Home ownership is one of the biggest financial commitments most will make in his or her life while investing in stocks is generally seen as a key component of building wealth.
Using house-price indexes from the Federal Housing Finance Agency (FHFA) and prices for the S&P 500 from Yahoo Finance going back to 1991, take a look at how the two compared at various times in the past 27 years, as well as how housing prices in some of the biggest cities in the US have fared against stocks.
In most cases, stocks have outshined housing prices over the decades, as a nine-year bull market continues to roar.
It’s worth seeing that this is a very basic comparison. Stocks and houses are, of course, two very different types of investments. Home ownership comes with property taxes and upkeep costs, but also offers the key service of being a place for someone to live that stocks clearly do not. Stock ownership can involve brokerage and other fees.
Further, stock prices tend to be more volatile over time than housing prices. While it is possible to accrue great riches in the stock market, it’s also quite possible to lose it all. Housing prices have tended to increase more gradually over time, but as the mid-2000s housing bubble and underlying bust showed, that increase is far from guaranteed.
Given those facts, here’s how two of the most important financial markets for ordinary Americans have evolved over the past three decades:
A. Even with the dot-com crash and the stock-market crash in the wake of the financial crisis of the late 2000s, the cumulative gains in the stock market since the beginning of the 1990s have resulted in a gain of over 700%, while housing prices have increased 164% in that time.
B. Housing prices are up about 85% while stocks are up 79% since September 2000, when the stock market peaked during the tech bubble.
C. Housing prices are up 60% and stocks are up 233% since October 2002.
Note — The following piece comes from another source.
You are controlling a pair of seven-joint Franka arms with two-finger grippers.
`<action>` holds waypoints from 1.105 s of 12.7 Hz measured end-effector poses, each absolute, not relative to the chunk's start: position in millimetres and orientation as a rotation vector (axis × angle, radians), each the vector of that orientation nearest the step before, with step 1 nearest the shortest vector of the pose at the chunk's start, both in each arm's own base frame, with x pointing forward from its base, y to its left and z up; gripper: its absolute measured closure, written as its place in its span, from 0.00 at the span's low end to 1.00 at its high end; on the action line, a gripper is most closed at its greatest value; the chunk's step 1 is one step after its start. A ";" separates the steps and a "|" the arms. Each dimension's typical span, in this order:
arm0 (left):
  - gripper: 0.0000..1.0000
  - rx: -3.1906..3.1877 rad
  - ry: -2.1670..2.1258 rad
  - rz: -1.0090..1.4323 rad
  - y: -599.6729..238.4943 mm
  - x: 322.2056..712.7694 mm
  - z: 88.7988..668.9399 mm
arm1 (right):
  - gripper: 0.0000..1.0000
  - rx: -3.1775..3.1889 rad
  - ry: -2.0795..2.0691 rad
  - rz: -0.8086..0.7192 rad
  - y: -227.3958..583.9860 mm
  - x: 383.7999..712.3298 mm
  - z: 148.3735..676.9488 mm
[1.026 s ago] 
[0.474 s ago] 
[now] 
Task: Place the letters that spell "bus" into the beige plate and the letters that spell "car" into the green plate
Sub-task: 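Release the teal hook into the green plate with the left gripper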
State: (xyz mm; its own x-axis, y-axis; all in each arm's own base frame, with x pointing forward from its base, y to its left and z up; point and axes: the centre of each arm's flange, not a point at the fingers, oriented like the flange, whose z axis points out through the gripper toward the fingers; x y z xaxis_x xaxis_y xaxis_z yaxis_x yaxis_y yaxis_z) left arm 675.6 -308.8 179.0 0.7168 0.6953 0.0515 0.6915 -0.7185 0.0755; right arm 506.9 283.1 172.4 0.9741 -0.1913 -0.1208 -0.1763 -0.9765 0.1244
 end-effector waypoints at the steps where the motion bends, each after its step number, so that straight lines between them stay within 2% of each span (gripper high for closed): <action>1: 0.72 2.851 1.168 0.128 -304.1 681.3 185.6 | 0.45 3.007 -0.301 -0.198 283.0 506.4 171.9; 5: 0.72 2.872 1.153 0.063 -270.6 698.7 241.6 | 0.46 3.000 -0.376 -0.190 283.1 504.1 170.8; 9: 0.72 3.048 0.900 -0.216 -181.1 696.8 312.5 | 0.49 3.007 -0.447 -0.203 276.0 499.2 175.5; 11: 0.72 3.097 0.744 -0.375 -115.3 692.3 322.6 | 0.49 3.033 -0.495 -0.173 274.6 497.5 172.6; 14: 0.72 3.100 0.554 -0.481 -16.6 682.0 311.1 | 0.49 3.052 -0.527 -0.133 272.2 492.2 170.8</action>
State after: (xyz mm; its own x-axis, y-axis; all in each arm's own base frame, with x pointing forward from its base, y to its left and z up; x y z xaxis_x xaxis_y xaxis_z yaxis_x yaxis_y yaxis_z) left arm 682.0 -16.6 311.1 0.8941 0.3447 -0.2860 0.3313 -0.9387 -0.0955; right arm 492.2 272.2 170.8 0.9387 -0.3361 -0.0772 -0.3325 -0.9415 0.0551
D. Stocks are up 93% since the FHFA house-price index topped out in March 2007, while housing took a long time to recover. Housing prices are up just 17% in the past 11 years, with the FHFA index not fully recovering until 2016.
E. Housing prices are up 21% since November 2007, while stocks are up 76%.
F. Stocks are up 273% since hitting a low in March 2009, while housing prices are up 36%.
G. Housing prices are up 48% from May 2011, when the FHFA index hit its post-crisis low, while stocks are up 99%.
H. Stocks are up nearly 700% since January 1991, while housing prices in the New York-Jersey City-White Plains metropolitan division are up 174%.
I. As of the second quarter of 2018, housing prices in the Miami-Miami Beach-Kendall metropolitan division are up 297% since Q1 1991.
J. Housing prices in the Denver-Aurora-Lakewood metropolitan area are up 413% since Q1 1991, still below the nearly 700% increase in stock prices.
After looking at the numbers we see that this is only one thing to consider, and it’s vital to keep in mind that past performance can’t determine the future.
This doesn’t mean that stocks are the end all investment for everyone at every time, or that buying a home is bad. Everyone has different financial and housing goals, with several aspects involved in making these kinds of decisions.